→ WHAT YOU NEED TO DO
Write out the data word for word and drop any picture you find.
__________________________________________________
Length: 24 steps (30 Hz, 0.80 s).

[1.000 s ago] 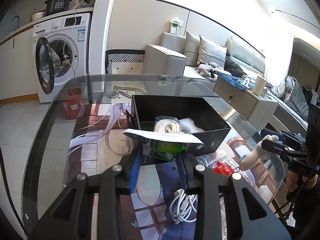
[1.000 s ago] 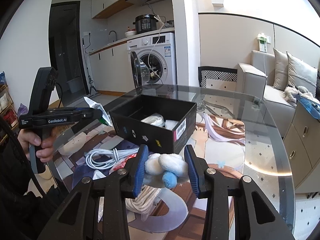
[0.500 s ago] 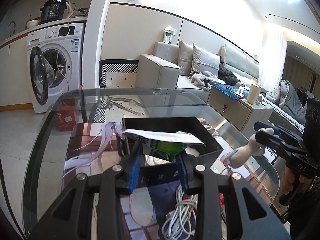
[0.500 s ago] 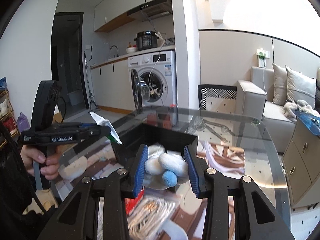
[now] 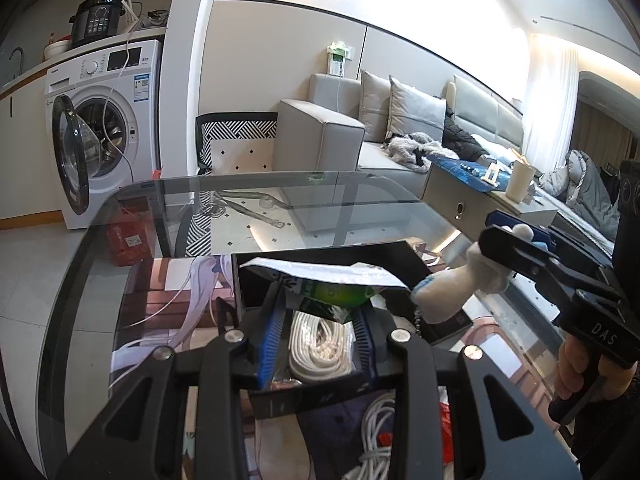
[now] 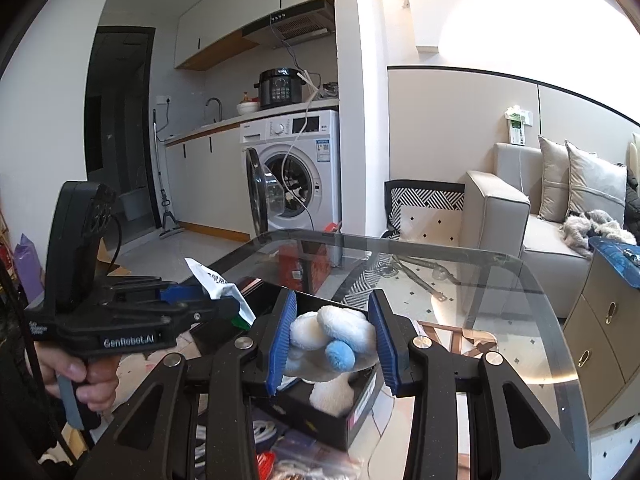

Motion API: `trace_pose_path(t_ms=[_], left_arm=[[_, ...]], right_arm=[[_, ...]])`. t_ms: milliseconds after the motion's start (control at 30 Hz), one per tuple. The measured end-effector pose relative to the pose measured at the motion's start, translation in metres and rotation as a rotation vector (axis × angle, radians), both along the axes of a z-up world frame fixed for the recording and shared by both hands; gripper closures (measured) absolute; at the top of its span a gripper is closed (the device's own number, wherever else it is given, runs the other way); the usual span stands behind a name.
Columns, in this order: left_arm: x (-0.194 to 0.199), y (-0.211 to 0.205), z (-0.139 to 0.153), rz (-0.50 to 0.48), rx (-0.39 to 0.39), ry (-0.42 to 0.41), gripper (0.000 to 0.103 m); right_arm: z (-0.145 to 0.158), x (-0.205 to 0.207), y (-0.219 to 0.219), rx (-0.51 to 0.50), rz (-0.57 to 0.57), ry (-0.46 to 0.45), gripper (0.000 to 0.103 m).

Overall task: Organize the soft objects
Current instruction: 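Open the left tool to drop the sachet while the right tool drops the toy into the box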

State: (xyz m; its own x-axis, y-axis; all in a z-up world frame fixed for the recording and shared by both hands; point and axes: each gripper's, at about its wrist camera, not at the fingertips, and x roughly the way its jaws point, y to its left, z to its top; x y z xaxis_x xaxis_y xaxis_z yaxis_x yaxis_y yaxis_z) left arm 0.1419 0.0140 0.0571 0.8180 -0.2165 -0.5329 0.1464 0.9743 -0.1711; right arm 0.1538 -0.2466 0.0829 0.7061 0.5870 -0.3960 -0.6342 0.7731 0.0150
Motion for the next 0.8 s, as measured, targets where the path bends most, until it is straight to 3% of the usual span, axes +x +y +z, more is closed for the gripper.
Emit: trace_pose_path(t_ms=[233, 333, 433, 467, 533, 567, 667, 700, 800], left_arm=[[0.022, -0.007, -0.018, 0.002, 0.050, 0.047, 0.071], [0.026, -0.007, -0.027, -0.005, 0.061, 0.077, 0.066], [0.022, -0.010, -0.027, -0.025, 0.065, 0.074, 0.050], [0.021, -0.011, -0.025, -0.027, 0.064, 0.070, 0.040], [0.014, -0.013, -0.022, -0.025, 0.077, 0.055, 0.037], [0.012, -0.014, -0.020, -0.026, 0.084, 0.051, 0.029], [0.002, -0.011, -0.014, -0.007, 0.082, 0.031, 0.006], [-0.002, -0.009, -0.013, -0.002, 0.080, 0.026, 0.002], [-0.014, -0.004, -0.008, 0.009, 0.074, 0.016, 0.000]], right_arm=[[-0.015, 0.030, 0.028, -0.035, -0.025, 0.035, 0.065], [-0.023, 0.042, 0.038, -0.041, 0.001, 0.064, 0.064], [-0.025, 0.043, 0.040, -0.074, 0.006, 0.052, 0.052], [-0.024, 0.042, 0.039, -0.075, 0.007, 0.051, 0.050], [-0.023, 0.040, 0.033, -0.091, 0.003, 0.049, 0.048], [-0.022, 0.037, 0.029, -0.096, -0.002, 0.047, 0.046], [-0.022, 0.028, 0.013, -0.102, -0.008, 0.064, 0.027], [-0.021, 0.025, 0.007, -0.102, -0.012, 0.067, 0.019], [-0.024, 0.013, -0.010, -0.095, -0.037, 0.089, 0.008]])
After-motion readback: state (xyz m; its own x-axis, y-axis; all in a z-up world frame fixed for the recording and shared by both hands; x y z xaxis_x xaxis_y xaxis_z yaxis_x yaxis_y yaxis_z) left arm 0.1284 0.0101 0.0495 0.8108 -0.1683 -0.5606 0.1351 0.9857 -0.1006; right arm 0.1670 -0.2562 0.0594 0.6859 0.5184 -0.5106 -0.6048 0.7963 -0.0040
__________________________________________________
→ RESULT OF THE EXERCISE
Length: 24 steps (30 Hz, 0.80 s).

[1.000 s ago] 
[1.000 s ago] 
[0.500 s ago] 
[0.500 s ago] 
[now] 
[now] 

Motion API: `trace_pose_path(t_ms=[_], left_arm=[[_, ...]], right_arm=[[_, ...]])`. t_ms: milliseconds after the motion's start (control at 30 Hz), one per tuple. The measured end-effector pose relative to the pose measured at the motion's start, translation in metres and rotation as a rotation vector (axis × angle, radians), both along the axes of a z-up world frame fixed for the recording and shared by both hands; gripper closures (measured) absolute; at the top of its span a gripper is closed (the device's own number, wherever else it is given, runs the other way); the usual span stands behind a name.
Columns, in this order: left_arm: x (-0.194 to 0.199), y (-0.211 to 0.205), z (-0.139 to 0.153), rz (-0.50 to 0.48), rx (-0.39 to 0.39), ry (-0.42 to 0.41), gripper (0.000 to 0.103 m); right_arm: z (-0.145 to 0.158), x (-0.205 to 0.207), y (-0.219 to 0.219), rx (-0.51 to 0.50), rz (-0.57 to 0.57), ry (-0.46 to 0.45), gripper (0.000 to 0.103 m).

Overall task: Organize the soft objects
Current instruction: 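Open the left tool to drop the sachet while the right tool drops the toy into the box
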
State: (xyz m; its own x-axis, y-axis; all in a z-up world frame fixed for the recording and shared by both hands; point and axes: each gripper's, at about its wrist camera, not at the fingertips, and x roughly the way its jaws point, y to its left, z to its top; x y z xaxis_x xaxis_y xaxis_z yaxis_x yaxis_y yaxis_z) left arm 0.1419 0.0140 0.0571 0.8180 -0.2165 -0.5329 0.1464 0.9743 -0.1711; right arm 0.1538 -0.2466 0.0829 0.7061 0.5870 -0.3960 -0.6342 0.7731 0.0150
Motion for the next 0.8 s, as measured, targets where the path bends most, until it is straight to 3% of the usual span, axes +x +y +z, more is closed for the gripper.
Emit: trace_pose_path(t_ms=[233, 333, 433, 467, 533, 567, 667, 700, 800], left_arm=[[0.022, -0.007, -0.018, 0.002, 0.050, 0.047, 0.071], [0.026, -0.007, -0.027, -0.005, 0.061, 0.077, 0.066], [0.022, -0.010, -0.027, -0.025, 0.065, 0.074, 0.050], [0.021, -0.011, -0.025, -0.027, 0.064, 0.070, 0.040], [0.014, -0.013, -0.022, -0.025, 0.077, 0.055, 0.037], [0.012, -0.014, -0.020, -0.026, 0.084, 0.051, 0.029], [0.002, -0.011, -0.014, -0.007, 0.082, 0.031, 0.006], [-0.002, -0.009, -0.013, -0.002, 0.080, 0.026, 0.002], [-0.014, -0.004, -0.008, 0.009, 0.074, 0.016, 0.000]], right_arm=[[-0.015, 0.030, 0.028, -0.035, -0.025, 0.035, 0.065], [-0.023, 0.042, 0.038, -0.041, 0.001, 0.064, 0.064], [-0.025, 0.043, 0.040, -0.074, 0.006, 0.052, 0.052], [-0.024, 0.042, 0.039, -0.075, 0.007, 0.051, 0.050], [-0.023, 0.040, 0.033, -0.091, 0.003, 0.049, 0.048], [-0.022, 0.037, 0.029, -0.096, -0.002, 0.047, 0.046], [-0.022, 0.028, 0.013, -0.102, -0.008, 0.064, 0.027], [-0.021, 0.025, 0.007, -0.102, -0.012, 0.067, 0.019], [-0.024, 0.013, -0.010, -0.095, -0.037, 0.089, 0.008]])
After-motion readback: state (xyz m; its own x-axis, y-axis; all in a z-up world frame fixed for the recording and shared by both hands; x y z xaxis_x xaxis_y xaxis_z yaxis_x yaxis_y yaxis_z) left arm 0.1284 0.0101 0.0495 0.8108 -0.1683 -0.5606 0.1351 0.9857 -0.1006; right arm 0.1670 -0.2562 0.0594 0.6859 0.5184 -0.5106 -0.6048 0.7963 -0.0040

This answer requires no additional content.